About this task: Copy out, from the entries below, each line that holds the string "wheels".

(Listed records)

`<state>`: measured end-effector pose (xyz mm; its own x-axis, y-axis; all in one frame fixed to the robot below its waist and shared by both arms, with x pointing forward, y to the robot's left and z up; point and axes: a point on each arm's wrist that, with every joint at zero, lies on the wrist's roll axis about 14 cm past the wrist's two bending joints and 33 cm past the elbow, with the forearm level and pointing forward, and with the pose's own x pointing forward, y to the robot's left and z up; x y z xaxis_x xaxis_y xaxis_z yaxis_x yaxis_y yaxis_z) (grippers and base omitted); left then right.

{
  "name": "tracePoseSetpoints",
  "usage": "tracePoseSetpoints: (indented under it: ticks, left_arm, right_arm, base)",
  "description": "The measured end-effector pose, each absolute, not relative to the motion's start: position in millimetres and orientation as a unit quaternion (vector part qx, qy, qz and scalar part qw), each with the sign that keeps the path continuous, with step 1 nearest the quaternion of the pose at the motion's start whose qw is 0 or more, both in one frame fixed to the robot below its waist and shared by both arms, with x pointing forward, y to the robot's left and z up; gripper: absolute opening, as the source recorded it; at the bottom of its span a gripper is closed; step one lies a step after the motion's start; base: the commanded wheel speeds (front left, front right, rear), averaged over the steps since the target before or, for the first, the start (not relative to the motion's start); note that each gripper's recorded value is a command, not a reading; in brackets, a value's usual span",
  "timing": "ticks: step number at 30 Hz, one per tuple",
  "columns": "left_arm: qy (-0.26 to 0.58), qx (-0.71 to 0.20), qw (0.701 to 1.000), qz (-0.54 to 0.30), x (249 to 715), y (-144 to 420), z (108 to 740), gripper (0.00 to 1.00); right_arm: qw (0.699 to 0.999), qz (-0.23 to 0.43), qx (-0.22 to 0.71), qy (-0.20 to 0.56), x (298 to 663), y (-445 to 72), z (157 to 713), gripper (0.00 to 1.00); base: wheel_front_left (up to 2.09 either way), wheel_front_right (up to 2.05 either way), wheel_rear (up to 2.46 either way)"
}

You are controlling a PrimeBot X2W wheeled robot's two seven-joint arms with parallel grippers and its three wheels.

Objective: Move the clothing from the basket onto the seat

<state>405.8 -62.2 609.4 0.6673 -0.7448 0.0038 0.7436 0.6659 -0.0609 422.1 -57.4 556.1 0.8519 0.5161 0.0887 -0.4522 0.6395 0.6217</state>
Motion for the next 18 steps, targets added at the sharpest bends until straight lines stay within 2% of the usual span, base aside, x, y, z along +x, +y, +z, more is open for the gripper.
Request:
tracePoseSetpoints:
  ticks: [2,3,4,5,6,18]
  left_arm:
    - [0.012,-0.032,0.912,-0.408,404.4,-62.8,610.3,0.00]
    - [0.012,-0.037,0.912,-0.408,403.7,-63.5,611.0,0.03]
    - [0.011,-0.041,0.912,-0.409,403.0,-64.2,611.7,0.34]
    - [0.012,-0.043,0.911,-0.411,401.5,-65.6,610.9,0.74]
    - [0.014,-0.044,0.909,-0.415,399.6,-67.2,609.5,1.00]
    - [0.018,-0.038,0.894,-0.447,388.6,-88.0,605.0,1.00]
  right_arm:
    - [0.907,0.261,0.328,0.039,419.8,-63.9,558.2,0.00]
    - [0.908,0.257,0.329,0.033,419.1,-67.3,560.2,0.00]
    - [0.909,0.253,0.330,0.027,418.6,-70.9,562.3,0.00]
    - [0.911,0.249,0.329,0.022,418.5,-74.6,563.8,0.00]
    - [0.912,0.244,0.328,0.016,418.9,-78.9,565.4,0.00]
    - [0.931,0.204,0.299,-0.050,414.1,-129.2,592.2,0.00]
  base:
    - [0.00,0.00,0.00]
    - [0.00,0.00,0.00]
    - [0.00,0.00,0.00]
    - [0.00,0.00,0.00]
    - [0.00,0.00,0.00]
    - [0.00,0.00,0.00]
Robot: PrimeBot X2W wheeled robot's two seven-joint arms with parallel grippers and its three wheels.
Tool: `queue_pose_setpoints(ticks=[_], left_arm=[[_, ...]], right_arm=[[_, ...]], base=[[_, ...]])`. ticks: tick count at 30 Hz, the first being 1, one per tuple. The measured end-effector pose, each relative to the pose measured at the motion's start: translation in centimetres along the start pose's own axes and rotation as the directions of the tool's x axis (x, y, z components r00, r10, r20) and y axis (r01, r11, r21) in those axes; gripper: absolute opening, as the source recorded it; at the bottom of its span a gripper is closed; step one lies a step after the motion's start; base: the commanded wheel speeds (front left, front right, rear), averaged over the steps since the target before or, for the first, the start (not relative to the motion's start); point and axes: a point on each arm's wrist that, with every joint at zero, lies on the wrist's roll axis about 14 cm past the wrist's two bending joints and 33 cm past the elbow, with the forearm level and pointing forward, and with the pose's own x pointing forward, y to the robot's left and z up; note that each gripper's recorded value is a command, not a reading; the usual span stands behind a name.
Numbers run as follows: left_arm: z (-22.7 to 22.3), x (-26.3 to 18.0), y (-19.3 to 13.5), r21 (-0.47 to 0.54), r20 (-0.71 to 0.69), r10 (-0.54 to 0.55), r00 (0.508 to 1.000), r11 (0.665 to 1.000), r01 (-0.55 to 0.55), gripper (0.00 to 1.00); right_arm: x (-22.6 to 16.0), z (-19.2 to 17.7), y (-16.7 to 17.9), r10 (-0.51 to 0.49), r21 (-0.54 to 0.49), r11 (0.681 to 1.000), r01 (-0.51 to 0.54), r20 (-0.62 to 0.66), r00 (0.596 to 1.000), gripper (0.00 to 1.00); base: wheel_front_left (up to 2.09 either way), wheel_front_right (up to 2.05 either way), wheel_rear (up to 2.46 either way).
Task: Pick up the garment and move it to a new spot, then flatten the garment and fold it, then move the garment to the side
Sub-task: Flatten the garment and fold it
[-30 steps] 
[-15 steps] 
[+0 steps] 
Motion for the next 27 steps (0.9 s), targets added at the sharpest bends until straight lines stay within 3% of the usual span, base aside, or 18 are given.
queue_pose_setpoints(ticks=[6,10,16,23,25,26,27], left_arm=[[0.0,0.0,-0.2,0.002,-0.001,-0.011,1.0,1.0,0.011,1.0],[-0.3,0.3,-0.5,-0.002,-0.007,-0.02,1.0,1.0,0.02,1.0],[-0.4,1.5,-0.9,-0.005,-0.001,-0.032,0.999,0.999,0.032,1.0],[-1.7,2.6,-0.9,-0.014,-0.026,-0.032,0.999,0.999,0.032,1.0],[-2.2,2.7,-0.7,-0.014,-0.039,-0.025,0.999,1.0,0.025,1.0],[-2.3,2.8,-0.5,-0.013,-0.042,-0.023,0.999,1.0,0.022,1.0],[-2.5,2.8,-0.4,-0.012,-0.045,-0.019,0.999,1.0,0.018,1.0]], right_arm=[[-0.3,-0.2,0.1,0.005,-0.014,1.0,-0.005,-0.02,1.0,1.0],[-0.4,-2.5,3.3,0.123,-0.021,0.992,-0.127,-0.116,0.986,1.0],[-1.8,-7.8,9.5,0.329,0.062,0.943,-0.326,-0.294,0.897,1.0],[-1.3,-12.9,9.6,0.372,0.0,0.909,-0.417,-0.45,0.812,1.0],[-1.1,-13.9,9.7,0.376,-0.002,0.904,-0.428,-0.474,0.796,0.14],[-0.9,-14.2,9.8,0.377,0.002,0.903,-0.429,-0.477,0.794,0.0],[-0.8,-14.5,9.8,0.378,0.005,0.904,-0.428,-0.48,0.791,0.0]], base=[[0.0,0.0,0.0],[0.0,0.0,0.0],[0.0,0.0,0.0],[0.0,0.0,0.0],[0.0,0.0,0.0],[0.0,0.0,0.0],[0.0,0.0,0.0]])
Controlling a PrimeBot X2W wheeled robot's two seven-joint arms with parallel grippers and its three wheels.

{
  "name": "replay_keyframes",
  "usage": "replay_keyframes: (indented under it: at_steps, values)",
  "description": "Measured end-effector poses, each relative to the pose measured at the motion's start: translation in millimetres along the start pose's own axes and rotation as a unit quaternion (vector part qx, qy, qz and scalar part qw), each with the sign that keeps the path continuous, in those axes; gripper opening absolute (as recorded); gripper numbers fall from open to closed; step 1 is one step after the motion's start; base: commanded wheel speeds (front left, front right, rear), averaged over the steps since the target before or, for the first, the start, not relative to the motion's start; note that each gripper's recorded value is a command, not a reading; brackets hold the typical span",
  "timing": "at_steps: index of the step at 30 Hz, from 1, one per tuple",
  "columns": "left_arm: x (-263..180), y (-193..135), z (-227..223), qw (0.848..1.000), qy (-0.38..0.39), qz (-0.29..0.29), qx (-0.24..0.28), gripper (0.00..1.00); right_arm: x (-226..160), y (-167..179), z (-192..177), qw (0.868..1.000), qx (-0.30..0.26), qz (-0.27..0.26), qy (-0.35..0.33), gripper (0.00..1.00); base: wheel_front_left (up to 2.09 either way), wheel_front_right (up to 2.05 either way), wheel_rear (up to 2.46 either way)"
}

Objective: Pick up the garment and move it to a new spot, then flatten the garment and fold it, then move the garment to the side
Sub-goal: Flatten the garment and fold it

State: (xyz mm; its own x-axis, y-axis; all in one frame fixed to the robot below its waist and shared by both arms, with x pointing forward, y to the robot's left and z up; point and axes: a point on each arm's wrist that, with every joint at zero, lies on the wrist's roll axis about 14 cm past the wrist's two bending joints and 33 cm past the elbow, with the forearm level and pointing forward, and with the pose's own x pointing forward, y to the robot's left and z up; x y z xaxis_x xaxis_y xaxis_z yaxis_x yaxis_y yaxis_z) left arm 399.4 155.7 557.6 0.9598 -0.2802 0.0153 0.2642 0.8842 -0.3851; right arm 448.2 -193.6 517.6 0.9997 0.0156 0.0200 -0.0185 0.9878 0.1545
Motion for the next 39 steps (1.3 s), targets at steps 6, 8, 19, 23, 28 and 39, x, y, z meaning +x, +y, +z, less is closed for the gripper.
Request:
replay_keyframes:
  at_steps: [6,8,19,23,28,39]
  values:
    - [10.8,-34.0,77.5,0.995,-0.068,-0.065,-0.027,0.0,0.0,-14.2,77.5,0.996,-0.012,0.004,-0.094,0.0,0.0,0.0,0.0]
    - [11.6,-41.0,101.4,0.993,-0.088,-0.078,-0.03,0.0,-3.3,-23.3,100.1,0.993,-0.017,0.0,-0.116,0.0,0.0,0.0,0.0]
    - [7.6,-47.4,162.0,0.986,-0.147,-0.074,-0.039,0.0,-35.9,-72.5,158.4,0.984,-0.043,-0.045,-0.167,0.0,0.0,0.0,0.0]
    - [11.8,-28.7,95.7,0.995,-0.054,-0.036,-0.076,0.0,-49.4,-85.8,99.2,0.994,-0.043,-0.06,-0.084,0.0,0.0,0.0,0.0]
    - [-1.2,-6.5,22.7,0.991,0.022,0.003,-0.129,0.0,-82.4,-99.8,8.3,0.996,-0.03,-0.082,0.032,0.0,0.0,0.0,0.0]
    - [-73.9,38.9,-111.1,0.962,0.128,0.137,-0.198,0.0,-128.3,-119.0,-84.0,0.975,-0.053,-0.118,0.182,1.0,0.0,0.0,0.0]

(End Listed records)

Exercise result:
You are controlling a PrimeBot X2W wheeled robot's two seven-joint arms with parallel grippers and its three wheels.
Robot: PrimeBot X2W wheeled robot's two seven-joint arms with parallel grippers and its three wheels.
Controlling a PrimeBot X2W wheeled robot's two seven-joint arms with parallel grippers and its three wheels.

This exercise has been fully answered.